Any help and tip is highly appreciated.
I believe all you are missing is your VIRTUAL_PORT setting in your gitea container's environment. This tells the reverse proxy container which port to connect with when routing incoming requests from your VIRTUAL_HOST domain, effectively adding along the lines of ":3000" to your upstream server in the nginx conf. This is also the case when your containers are all on the same host. By default, the reverse proxy container only listens on port 80 on that service, but since gitea docker container uses another default port of 3000, you need to tell that to the reverse proxy container essentially.
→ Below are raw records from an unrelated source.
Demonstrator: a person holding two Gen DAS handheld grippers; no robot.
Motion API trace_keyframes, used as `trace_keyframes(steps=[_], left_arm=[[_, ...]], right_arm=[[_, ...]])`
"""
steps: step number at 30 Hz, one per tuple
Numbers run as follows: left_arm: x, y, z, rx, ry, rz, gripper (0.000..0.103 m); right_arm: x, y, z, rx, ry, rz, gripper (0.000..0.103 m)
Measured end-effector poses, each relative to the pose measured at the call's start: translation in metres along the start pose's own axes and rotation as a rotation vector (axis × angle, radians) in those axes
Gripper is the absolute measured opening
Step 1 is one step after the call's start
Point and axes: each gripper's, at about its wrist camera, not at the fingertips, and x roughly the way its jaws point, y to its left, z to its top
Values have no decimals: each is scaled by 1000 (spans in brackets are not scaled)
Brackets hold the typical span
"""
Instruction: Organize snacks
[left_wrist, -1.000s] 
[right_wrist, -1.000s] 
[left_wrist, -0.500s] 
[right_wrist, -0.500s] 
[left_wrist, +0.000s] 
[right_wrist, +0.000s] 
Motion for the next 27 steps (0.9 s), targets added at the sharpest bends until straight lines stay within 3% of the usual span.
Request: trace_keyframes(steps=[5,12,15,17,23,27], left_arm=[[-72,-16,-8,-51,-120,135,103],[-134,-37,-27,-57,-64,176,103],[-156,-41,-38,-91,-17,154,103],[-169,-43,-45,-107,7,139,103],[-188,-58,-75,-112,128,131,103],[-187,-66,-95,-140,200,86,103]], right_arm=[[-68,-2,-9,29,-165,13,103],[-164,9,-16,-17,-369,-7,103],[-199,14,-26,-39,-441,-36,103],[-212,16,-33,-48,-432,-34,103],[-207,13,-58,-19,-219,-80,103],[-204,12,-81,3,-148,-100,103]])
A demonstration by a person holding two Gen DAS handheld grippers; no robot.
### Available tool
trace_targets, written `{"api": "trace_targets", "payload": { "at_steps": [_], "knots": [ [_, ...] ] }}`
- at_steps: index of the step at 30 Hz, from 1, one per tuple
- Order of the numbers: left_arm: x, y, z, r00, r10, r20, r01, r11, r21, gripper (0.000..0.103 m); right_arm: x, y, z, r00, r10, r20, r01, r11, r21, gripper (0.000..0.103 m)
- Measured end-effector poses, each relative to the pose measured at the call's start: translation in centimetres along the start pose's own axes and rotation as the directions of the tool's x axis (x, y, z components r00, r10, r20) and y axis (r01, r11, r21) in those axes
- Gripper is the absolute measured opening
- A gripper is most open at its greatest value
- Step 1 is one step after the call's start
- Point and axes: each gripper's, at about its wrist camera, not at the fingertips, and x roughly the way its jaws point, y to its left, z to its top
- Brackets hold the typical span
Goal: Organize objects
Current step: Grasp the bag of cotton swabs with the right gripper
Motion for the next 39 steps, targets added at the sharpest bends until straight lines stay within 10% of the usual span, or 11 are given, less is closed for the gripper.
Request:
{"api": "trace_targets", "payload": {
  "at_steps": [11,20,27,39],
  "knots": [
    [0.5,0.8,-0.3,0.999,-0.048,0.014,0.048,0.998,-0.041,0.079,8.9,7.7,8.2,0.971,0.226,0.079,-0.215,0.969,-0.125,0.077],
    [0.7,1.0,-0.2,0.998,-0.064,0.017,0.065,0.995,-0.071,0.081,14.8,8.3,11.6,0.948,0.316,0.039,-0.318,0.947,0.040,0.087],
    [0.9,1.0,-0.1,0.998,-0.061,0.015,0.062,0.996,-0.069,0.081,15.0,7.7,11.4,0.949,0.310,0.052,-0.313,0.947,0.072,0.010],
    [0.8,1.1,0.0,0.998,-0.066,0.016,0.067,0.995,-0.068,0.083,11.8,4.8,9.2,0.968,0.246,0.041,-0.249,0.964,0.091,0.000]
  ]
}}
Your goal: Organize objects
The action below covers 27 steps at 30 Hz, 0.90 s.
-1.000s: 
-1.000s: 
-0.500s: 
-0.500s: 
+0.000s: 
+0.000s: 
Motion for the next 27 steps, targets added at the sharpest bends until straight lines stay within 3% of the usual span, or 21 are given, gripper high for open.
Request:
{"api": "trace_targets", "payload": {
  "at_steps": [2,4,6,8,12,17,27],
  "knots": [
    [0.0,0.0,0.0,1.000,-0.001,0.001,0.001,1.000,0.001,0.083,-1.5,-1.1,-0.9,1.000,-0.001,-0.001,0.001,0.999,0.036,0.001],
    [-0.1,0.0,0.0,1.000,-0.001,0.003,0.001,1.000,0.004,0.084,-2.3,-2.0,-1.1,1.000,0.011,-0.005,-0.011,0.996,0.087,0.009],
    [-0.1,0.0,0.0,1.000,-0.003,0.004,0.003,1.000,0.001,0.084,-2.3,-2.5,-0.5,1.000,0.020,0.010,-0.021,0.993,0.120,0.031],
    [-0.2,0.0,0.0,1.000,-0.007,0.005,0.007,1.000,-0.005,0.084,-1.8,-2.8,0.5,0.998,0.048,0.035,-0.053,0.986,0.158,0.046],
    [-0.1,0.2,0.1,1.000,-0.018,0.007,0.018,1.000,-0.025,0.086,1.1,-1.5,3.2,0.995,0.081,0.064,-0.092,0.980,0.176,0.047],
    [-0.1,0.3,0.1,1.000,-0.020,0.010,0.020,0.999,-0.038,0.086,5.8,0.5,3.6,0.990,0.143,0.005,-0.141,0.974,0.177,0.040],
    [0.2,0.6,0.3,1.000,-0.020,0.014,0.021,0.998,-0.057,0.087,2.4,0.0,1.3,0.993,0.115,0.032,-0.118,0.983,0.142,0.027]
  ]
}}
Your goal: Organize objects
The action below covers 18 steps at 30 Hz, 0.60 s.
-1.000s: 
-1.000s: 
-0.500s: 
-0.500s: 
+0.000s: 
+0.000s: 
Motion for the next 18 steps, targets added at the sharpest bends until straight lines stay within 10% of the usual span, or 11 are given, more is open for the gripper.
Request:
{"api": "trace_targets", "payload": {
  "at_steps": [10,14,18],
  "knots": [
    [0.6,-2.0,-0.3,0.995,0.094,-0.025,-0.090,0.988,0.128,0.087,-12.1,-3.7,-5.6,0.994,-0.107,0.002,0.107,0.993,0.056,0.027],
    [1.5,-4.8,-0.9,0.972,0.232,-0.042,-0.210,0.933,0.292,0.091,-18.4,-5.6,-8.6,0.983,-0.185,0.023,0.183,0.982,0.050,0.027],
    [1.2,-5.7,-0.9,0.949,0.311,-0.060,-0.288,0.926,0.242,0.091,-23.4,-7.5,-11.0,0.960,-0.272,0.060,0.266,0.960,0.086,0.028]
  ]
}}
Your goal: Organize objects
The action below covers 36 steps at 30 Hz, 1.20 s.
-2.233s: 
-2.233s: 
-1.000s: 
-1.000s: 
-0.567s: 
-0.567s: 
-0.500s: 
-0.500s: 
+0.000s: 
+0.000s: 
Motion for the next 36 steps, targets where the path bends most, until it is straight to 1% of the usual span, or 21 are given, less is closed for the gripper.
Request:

See below using snippet from your compose file.
services:
server:
image: gitea/gitea:1
environment:
- USER_UID=998
- USER_GID=997
- DB_TYPE=mysql
- DB_HOST=172.17.0.1:3306
- DB_NAME=gitea
- DB_USER=gitea
- DB_PASSWD=mysqlpassword
- ROOT_URL=https://gitea.myhost.de
- DOMAIN=gitea.myhost.de
- VIRTUAL_HOST=gitea.myhost.de
- VIRTUAL_PORT=3000 <-------------------***Add this line***
- LETSENCRYPT_HOST=gitea.myhost.de
- LETSENCRYPT_EMAIL=me#web.de
restart: always
ports:
- "3000:3000"
- "222:22"
expose:
- "3000"
- "22"
networks:
- frontproxy_default
volumes:
- /mnt/storagespace/gitea_data:/data
- /etc/timezone:/etc/timezone:ro
- /etc/localtime:/etc/localtime:ro
networks:
frontproxy_default:
external: true
default:
P.S.: It is not required to expose the ports if all containers are on the same host and there was no other reason other than attempting to get this to work for it.